Evolution of the Alpaka "gpu framework" #39428

makortel · 2022-09-16T18:46:30Z

PR description:

This PR proposes an evolution of the "gpu framework" for Alpaka EDModules and ESModules. The current model (introduced in #38855) is similar to the model we have for CUDA EDModules, whereas this development builds on earlier prototypes (in cms-patatrack/pixeltrack-standalone#224, cms-patatrack/pixeltrack-standalone#256, cms-patatrack/pixeltrack-standalone#257 for CUDA, and in cms-patatrack/pixeltrack-standalone#314 for Alpaka). The new model was presented in the HLT GPU developments meeting in https://indico.cern.ch/event/1192252/#4-new-cmssw-accelerator-framew .

The two models can coexist. The EDModules/ESModules of the current model can not access the device data products of the new model. I believe (did not test) the new model EDModules would be able to use the ESProducts of the current model, and if really necessary, they could be made to use the EDProducts of the current model (but I'd prefer to avoid that).

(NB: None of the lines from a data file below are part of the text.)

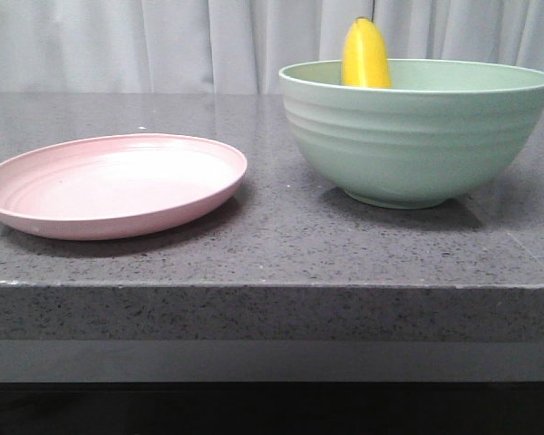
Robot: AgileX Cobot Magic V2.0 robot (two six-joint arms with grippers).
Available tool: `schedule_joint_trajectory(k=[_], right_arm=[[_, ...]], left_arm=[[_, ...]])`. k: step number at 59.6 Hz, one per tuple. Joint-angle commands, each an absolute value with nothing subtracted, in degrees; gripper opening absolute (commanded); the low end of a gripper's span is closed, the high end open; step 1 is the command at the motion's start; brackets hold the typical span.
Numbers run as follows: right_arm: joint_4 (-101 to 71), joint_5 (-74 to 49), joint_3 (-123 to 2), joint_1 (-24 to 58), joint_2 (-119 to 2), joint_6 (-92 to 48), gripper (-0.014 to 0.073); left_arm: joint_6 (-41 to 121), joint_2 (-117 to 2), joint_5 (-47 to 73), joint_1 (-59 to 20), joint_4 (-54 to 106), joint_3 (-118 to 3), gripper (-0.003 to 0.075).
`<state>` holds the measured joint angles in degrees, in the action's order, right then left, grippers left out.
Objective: Transfer banana from pink plate to green bowl
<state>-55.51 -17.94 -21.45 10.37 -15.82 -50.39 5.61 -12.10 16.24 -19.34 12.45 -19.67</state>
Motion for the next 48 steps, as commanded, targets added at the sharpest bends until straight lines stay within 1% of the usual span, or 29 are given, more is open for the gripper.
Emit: schedule_joint_trajectory(k=[1, 23, 31, 35, 41, 48], right_arm=[[-56.85, -14.77, -22.80, 10.06, -16.28, -50.95, -0.0107], [-56.85, -14.77, -22.80, 10.06, -16.28, -50.95, -0.0107], [-56.85, -14.77, -22.80, 10.06, -16.28, -50.95, -0.0107], [-56.85, -14.87, -22.80, 10.06, -16.28, -50.95, -0.0107], [-56.85, -14.96, -22.80, 10.06, -16.28, -50.95, -0.0107], [-56.85, -14.96, -22.80, 10.06, -16.28, -50.95, -0.0107]], left_arm=[[5.05, -12.53, 11.47, -19.26, 13.20, -21.17, -0.0020], [5.05, -12.53, 11.47, -19.26, 13.20, -21.17, -0.0020], [5.05, -12.53, 9.26, -19.26, 13.20, -20.79, -0.0020], [5.05, -11.78, 8.56, -19.05, 9.32, -19.30, -0.0020], [5.05, -8.48, 7.00, -16.44, 5.81, -16.04, -0.0020], [5.05, -2.68, 7.00, -10.52, 5.66, -11.89, -0.0020]])
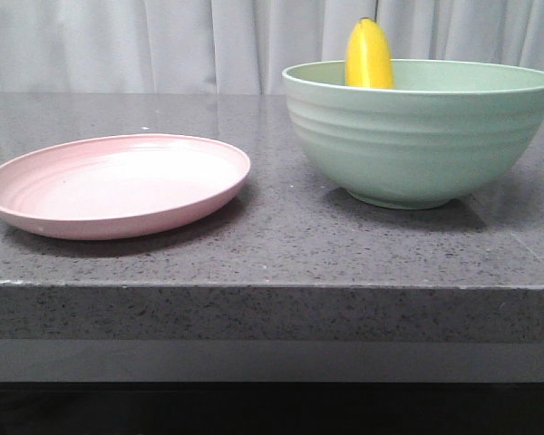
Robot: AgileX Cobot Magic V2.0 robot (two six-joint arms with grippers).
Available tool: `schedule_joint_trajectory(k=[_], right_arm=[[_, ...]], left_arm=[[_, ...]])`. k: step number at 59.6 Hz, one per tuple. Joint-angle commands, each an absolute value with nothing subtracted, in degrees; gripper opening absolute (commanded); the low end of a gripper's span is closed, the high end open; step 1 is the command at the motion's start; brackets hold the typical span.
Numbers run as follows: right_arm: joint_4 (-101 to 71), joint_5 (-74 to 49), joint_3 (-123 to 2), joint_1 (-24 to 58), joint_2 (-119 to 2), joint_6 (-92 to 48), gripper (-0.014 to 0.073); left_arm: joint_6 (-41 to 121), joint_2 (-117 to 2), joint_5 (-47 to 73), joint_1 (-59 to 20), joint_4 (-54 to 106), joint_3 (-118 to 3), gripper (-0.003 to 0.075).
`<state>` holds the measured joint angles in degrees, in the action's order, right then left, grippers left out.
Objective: Transfer banana from pink plate to green bowl
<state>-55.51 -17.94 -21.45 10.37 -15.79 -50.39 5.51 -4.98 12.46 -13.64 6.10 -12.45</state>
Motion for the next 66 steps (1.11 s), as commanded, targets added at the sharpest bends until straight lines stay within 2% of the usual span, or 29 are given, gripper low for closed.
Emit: schedule_joint_trajectory(k=[1, 8, 21, 66], right_arm=[[-56.85, -14.96, -22.80, 10.06, -16.28, -50.95, -0.0107], [-56.85, -14.96, -22.80, 10.06, -16.28, -50.95, -0.0107], [-56.85, -15.72, -22.80, 10.06, -16.28, -50.95, -0.0107], [-56.85, -17.33, -22.80, 10.06, -16.28, -50.95, -0.0107]], left_arm=[[4.95, -1.61, 7.00, -9.86, 5.66, -11.14, -0.0020], [4.54, 1.53, 6.54, -5.06, 5.66, -7.02, -0.0020], [4.54, 1.43, 4.95, -1.07, 4.84, 0.54, -0.0020], [4.54, 1.31, 6.48, -0.98, 4.56, 0.61, -0.0020]])
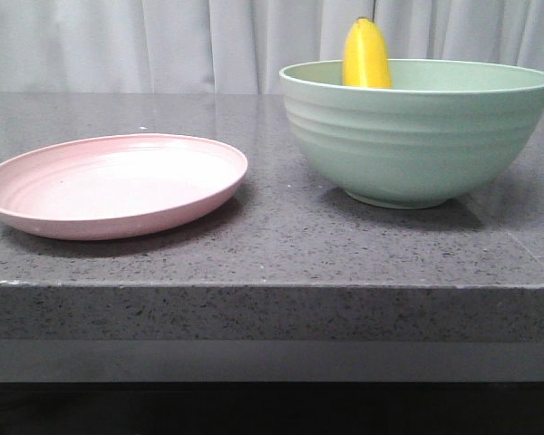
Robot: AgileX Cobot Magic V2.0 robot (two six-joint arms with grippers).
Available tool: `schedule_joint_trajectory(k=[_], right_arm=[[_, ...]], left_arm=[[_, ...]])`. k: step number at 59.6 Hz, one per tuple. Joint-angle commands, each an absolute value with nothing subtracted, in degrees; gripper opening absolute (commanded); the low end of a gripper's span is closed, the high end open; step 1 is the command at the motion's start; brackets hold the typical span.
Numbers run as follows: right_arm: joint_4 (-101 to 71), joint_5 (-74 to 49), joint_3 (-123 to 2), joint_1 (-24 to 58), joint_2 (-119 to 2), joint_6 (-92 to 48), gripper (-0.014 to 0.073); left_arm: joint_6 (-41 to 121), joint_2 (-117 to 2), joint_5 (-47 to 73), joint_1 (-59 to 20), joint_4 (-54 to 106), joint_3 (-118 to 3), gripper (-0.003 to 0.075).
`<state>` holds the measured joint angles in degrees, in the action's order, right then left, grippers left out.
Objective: Transfer banana from pink plate to green bowl
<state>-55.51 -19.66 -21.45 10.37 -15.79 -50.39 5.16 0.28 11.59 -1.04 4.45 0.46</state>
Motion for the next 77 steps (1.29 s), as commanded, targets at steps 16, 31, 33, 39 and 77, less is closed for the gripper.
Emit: schedule_joint_trajectory(k=[16, 31, 33, 39, 77], right_arm=[[-56.85, -17.33, -22.80, 10.06, -16.28, -50.95, -0.0107], [-56.34, -15.99, -22.63, 10.06, -16.35, -50.84, -0.0107], [-55.32, -15.62, -22.34, 10.06, -16.35, -50.23, -0.0107], [-49.72, -11.73, -20.43, 10.06, -16.35, -43.36, -0.0107], [-10.48, 7.22, 1.64, 3.37, -3.73, 0.00, -0.0107]], left_arm=[[4.54, 1.31, 6.48, -0.98, 4.56, 0.61, -0.0020], [4.54, 1.31, 6.48, -0.98, 4.56, 0.61, -0.0020], [4.54, 1.31, 6.48, -0.98, 4.56, 0.61, -0.0020], [4.54, 1.31, 6.48, -0.98, 4.56, 0.61, -0.0020], [4.54, 1.31, 6.48, -0.98, 4.56, 0.61, -0.0020]])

Shortcomings of the CUDA model that this PR addresses are

Cumbersome interface (many reasons are listed in Improve CUDA EDProducers #30266)
- New interfaces resemble the interfaces elsewhere in the framework
ScopedContext* destructor does not check for errors in CUDA API calls in order to avoid exception being thrown from a destructor
- Now these functions are called from normal functions (in a base class)
Situation where a CUDA EDProducer produces at least two device products that are consumed by at least two different consumers can lead to situation where one CUDA stream is shared by independent branches of the DAG (described in more detail in [cudadev][RFC] Next version of CUDA EDModule API cms-patatrack/pixeltrack-standalone#224)
- The "metadata" object holding the Queue is now shared across all device products of an EDProducer
Requires CUDA runtime API calls in the EventSetup data formats, spreading the CUDA dependence wide in CMSSW
- All device API functions are now called in ESProducer, data formats only hold the data. The device runtime dependence is still there though (because the memory buffers have explicit dependence), but limited to the shared libraries of the corresponding backends
Effectively prevents kernel calls in ESProducers to produce some of the data, and an ESProducer to consume device data
- Both are now allowed
In the EventSetup system, the transferred-from-host memory is kept alive for the entire duration of the IOV, whereas the memory could be released as soon as all transfers have finished (if the host-memory product is not consumed for anything else)
- The model here allows an earlier (pinned) host memory release via the use of edm::ESTransientHandle. We'd still need to enable the actual memory optimization (Look into enabling edm::ESTransientHandle memory optimization again #31085)
EDModules check on every event if the ESProduct data is ready
- Now the ESProducts are enforced to be fully ready before consuming modules are run

The device product wrapper, that is currently cms::cuda::Product<T> / cms::alpakatools::Product<TQueue, T> is now made part of the framework as edm::DeviceProduct<T>. Making it a framework type allows some future developments that would be difficult without. Currently the backend/memory space specific metadata are included in the edm::DeviceProduct<T> in a type-erased way, such that only the correct backend code can access the data. This may stay or change in the future.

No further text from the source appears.